MR. BUCKLEY: I think you’re right. There’s a certain incoherence. On the one hand, pleading our general sort of impotence and on the other hand talking about how utopian and idealistic our goals are. When people ask us to look back and, ‘What would you have done two years ago?’ I wrote a piece this morning in which I said, ‘How interesting it would be for Saddam Hussein to wonder whether he should have done something different. Two years ago, wondering where he was going to put down that night he had a choice of a hundred palaces available to him depending on the contingent whim, and now his palace is a 12-by-12 cell. Why did he let that happen?‘ And if anybody says, ‘Well, the United States was deceived,’ we can quickly concede, ‘Yeah, we thought they had weapons of mass destruction, and Saddam Hussein behaved as though he did, but for us not to have proceeded on the basis of such intelligence as we had would have been irresponsible, and nobody could possibly count on the mystifying impotence of Saddam Hussein, not only in respect of weapons but in respect of the loyalties of his own people.’

RUSH: Exactly, and you made a great point, I think, with the roundtable on Meet the Press Sunday when you said it would have been — and you just repeated it here, essentially — with what President Bush knew, and what he was being told by his intelligence people not just in this country but from the British and others around the world who collect such data, it would have been foolish not to do what we did given that 9/11 has happened and we thought that certain stockpiles of weapons existed.

MR. BUCKLEY: Correct, and now Mr. Bush is taking the line, which is pretty plausible, that the fantastic success we’ve had in Libya is a derivative success — that is, Khadafy gave up and has given us his entire nuclear arsenal, based on his knowledge of what the United States is capable of doing. So that if we hadn’t struck as forcefully as we did in Iraq, it’s entirely conceivable that Khadafy would still be over there developing his very advanced arsenal, and we can project that further. What is it, if anything, that is causing North Korea to sort of slow down a little bit the last few months? It could very well be a sense of what we can do with a few divisions of the United States Marines. So that all of those advantages, more vigorous movement two years ago, are advantages that we continue to reap but which are not going to be acknowledged at the Democratic National Convention.

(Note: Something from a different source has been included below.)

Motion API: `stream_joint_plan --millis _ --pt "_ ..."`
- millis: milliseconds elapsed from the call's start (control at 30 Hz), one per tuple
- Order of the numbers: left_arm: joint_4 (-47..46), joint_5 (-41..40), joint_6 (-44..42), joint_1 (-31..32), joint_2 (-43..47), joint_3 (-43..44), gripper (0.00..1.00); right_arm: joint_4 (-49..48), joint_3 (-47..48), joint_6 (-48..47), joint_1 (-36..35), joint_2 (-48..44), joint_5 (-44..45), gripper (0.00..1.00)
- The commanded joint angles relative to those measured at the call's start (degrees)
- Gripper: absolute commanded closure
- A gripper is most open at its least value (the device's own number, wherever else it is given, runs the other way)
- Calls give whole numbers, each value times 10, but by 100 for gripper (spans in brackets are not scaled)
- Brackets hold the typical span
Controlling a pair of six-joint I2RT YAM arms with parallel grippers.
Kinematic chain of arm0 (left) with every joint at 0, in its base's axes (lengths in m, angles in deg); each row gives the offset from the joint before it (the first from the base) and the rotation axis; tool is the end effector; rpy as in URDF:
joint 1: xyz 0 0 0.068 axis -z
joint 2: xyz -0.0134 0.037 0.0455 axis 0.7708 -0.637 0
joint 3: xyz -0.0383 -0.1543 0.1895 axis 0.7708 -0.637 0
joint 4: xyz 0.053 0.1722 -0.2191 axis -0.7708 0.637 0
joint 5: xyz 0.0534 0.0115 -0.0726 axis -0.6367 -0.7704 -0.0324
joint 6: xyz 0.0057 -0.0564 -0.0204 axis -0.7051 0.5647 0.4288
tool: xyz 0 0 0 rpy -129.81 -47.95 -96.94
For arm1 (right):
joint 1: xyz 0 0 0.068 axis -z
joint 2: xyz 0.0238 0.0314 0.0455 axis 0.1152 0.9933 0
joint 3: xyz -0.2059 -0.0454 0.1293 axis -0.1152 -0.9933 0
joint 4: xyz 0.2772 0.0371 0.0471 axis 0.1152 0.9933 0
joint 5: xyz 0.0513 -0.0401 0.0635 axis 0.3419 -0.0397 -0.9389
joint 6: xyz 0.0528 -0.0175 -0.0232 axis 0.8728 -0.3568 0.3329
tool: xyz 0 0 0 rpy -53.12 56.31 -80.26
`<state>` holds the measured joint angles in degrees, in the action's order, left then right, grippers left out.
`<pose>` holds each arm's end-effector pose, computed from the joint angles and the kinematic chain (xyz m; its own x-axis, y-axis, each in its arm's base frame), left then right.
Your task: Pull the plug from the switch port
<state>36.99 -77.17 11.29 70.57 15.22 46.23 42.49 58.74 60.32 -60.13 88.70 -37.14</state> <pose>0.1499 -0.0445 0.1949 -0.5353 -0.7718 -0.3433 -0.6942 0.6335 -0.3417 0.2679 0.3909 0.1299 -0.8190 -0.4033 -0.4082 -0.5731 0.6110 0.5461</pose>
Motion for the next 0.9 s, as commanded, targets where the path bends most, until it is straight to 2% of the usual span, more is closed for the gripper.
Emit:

RUSH: Not at all, and what you’ve just laid out is a case for feeling optimistic about the abilities and purpose of the United States. Yet I come to work each day and I am greeted literally with hundreds of e-mails from people in this audience who are not unfriendly, and they are very pessimistic. They’re very down in the dumps. The degree to which it changes day to day because of what they see reported day to day about the political campaign and the election in the media. How do you see it? How do you insulate yourself from it, and how do you, if you do stay optimistic, how do you do it?

MR. BUCKLEY: Well, I do it by a very heavy reliance on the ultimate strength of right and reason. The American people tend to be, I think, right-minded with a small ‘r,’ because in a partisan context, they usher people out of public life by and large if they become sort of self-marginalized. They did that to Howard Dean. They did it to Henry Wallace, and they may very well do it again this time around, though it is important to note that both Kerry and Edwards tend to be much more conservative than they were a few months ago. But this is in response to that very muscular American solidarity on certain issues. It’s not constant, but it’s gratifying.